## WHAT YOU SHOULD DO
Copy nothing but the lines below, from the one with "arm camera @" through the one with "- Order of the", exactly as written; no pictures should appear.
======
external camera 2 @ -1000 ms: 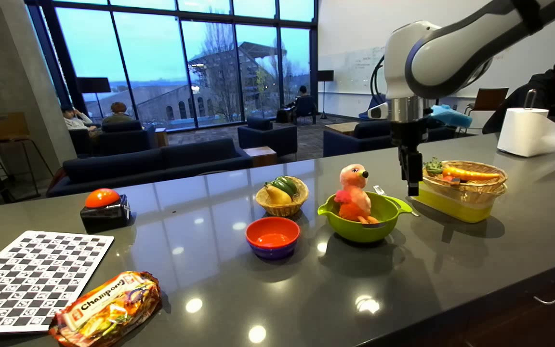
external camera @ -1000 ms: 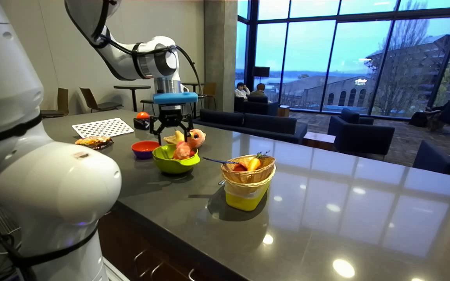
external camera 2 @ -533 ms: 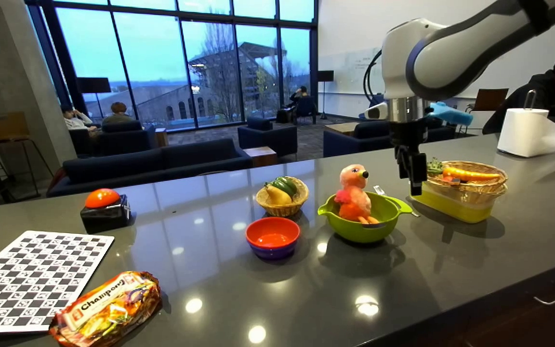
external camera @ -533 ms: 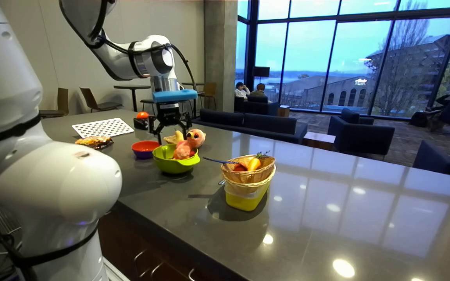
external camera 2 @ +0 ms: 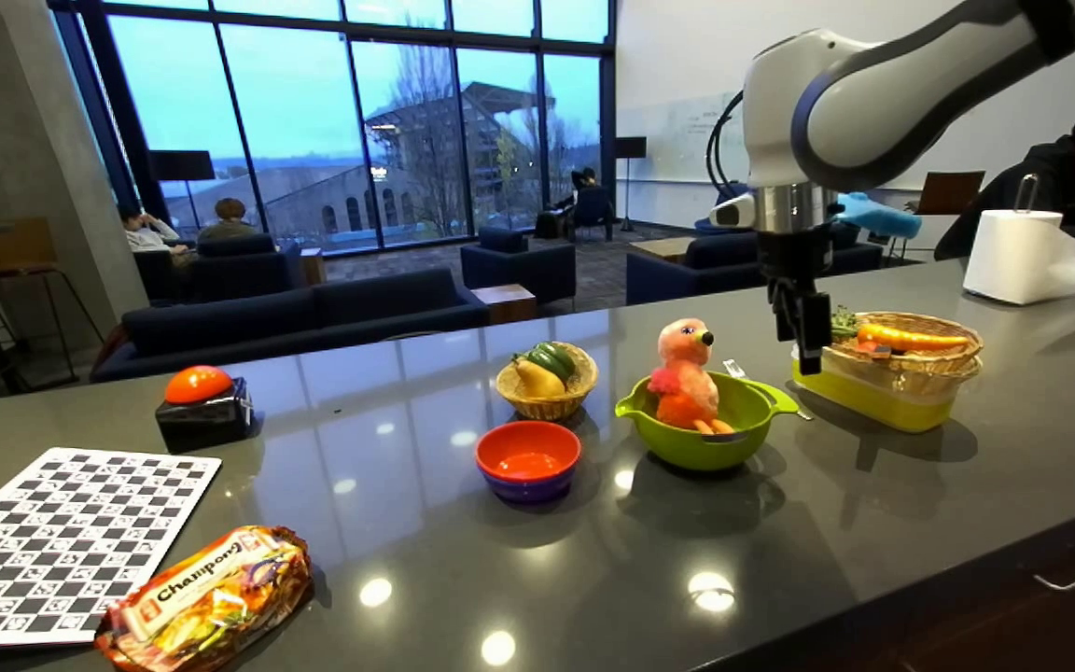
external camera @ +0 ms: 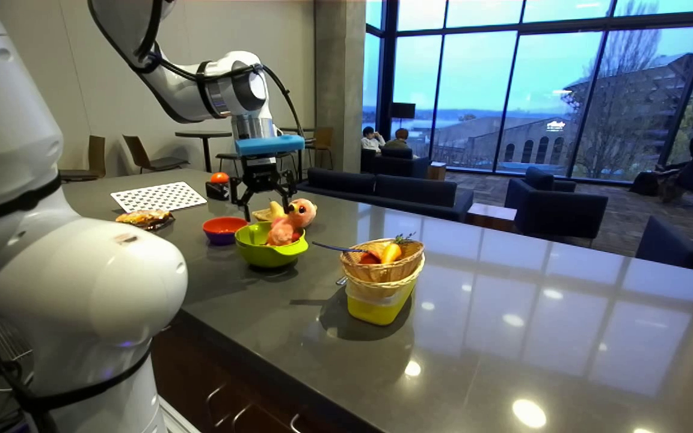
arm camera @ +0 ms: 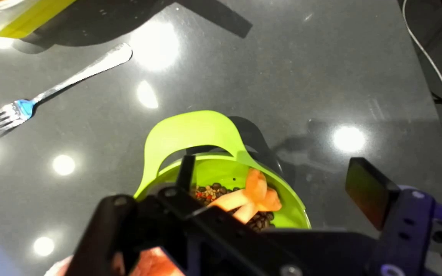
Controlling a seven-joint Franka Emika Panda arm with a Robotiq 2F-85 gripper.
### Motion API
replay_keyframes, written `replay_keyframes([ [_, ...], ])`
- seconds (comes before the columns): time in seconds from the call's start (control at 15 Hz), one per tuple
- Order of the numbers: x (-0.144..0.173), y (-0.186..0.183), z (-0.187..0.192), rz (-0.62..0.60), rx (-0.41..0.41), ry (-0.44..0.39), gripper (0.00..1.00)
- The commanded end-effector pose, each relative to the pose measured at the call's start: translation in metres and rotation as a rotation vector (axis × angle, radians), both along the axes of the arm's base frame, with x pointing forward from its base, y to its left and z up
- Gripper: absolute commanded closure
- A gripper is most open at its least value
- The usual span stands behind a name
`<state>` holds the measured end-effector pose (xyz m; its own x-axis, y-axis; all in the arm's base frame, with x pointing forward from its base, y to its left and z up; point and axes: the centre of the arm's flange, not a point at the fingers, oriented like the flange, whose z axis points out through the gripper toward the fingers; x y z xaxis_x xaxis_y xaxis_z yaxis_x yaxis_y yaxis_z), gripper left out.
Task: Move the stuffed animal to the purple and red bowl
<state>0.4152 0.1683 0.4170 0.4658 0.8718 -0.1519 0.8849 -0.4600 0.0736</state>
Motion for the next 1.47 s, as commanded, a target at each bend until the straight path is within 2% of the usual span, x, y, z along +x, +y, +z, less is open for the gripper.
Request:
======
## RESULT OF THE EXERCISE
arm camera @ +0 ms: 
Controlling a seven-joint Franka Emika Panda arm with a Robotiq 2F-85 gripper.
### Motion API
replay_keyframes, written `replay_keyframes([ [_, ...], ])`
- seconds (comes before the columns): time in seconds from the call's start (control at 15 Hz), one per tuple
- Order of the numbers: x (-0.144..0.173), y (-0.186..0.183), z (-0.187..0.192), rz (-0.62..0.60), rx (-0.41..0.41), ry (-0.44..0.39), gripper (0.00..1.00)

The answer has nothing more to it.